Abstract
A POSTMODERNIST READING OF KURT VONNEGUT’S SLAUGHTERHOUSE-FIVE
After World War II, postmodernism began to rise as a movement and so many novelists began using a non-linear style, which involved the use of techniques like: shift in time, stream of consciousness, interior monologues, juxtapositions, ... etc. The readers felt lost in the sense that they cannot grasp the meaning easily because the narrative is not sequential. Time shifts in the novel from the present to the past and to the future. However, it is only through a close reading that readers can differentiate between the frame story and the story within. Kurt Vonnegut (1922-2017) is one of those postmodernist American writers who used postmodernist elements clearly in this novel which reflect the fragmentation of modern western culture: fragmentation of time, space, language, and human subject. In his novel Slaughterhouse Five or The Children’s Crusade: A Duty-dance with Death (1969) he uses a humorous style to satirize authorities as well as society. The novels tackles the atrocities of war and the bombing of Dresden because Vonnegut was a true witness of that event. He was part of the cruel experience of World War II where he was captured and taken as a prisoner.

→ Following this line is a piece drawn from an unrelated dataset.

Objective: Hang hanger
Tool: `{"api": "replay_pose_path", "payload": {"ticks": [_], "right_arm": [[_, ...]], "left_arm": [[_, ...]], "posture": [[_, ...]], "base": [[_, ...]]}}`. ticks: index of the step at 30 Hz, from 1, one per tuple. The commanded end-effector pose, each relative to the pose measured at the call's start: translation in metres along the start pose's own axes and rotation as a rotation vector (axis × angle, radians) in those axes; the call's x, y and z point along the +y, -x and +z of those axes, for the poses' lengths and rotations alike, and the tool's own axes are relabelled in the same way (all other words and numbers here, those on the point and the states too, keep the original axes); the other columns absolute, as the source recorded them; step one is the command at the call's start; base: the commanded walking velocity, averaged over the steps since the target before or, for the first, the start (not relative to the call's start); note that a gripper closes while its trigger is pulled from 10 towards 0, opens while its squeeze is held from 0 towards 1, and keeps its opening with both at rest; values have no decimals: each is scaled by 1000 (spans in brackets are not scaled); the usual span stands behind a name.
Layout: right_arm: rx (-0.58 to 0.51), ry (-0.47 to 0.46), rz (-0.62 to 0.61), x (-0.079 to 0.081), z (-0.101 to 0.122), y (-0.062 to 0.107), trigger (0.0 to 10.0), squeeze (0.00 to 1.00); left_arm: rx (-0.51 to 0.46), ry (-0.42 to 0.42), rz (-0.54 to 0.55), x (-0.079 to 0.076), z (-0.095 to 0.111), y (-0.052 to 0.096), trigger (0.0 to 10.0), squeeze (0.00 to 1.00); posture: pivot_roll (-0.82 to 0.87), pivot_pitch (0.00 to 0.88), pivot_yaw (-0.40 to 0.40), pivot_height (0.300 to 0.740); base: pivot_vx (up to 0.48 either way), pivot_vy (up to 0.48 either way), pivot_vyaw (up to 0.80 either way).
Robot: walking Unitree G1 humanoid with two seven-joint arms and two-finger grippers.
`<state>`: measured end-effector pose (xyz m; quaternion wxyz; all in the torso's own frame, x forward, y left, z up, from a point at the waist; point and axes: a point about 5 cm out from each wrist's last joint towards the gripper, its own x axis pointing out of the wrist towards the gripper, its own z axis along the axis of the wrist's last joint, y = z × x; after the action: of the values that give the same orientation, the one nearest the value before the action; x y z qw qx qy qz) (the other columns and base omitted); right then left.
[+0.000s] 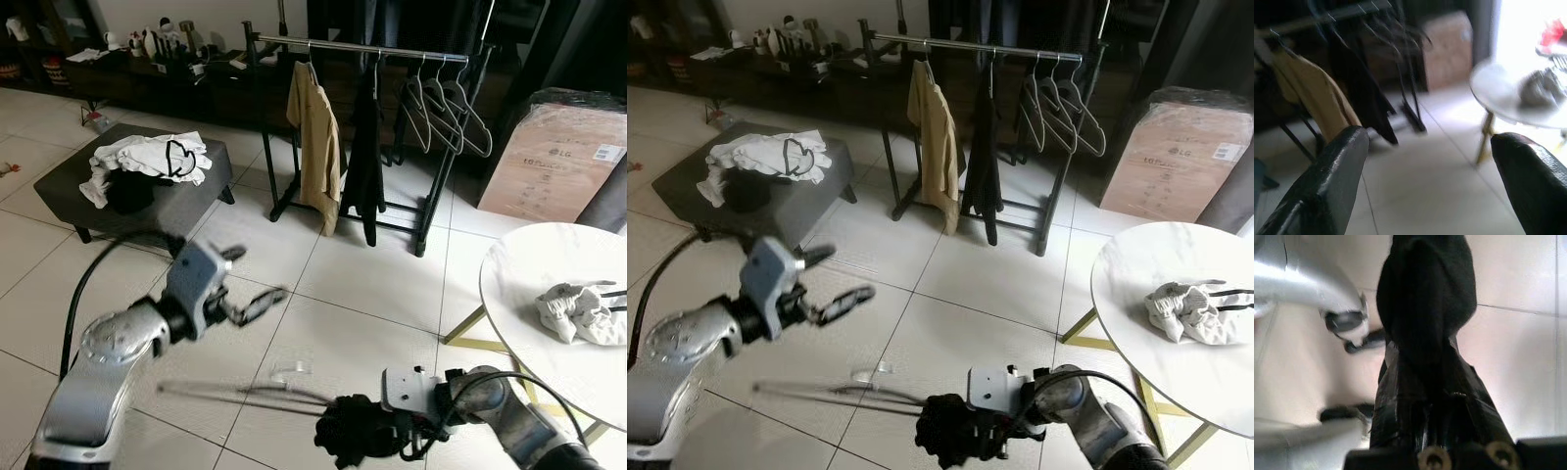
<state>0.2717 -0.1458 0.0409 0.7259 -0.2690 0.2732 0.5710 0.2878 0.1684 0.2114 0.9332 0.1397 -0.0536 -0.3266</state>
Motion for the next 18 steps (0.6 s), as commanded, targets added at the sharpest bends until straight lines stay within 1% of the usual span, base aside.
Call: {"api": "replay_pose_path", "payload": {"ticks": [1,2,6,7,10,11,12,13,15,17,18], "right_arm": [[-24,-45,4,2,0,1,0,0],[-30,-65,11,3,-1,0,0,0],[-50,-133,14,5,-3,0,0,0],[-61,-144,13,5,-2,1,0,0],[-73,-190,-27,1,-2,1,0,0],[-84,-210,-50,-2,-2,1,0,0],[-118,-269,-111,-8,0,0,0,0],[-152,-322,-156,-14,3,1,0,0],[-187,-377,-198,-19,6,1,0,0],[-258,-453,-272,-28,13,3,0,0],[-279,-476,-298,-31,15,4,0,0]], "left_arm": [[-24,10,15,2,4,3,10000,1000],[-15,-7,15,1,3,2,10000,1000],[-4,-1,13,-3,-2,2,10000,1000],[-8,-1,18,-3,-2,2,10000,1000],[-50,11,77,0,4,-1,10000,1000],[-67,14,107,2,6,-2,10000,1000],[-91,25,148,6,9,-3,10000,1000],[-99,31,160,7,10,-3,10000,1000],[-104,35,168,7,11,-3,10000,1000],[-99,54,172,5,9,-4,10000,1000],[-96,55,173,4,7,-4,10000,1000]], "posture": [[-11,111,1,740],[-10,111,1,740],[-14,112,1,740],[-14,112,1,740],[-12,112,0,740],[-12,112,0,740],[-9,111,0,740],[-9,110,1,740],[-9,110,2,740],[-10,110,4,740],[-10,110,4,740]], "base": [[0,0,0],[0,0,0],[0,0,0],[0,0,0],[0,0,0],[0,0,0],[0,0,0],[0,0,0],[0,0,0],[0,0,0],[0,0,0]]}}
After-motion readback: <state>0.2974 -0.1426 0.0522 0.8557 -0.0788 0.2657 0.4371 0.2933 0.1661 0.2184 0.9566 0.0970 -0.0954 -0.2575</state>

Vonnegut’s fiction reflects the literary, philosophical, and social tendencies of the late twentieth century. His anti-realistic novels represent a guide in the postmodern period in American literature. The most important thing in his novels is the old question of free will and the meaning of life, death, and love. The paper is concerned with
the postmodernist rendering of time and free will in Slaughterhouse Five.
Keywords
Postmodernism, juxtaposition, Slaughterhouse, Tralfamadore, a story within a story.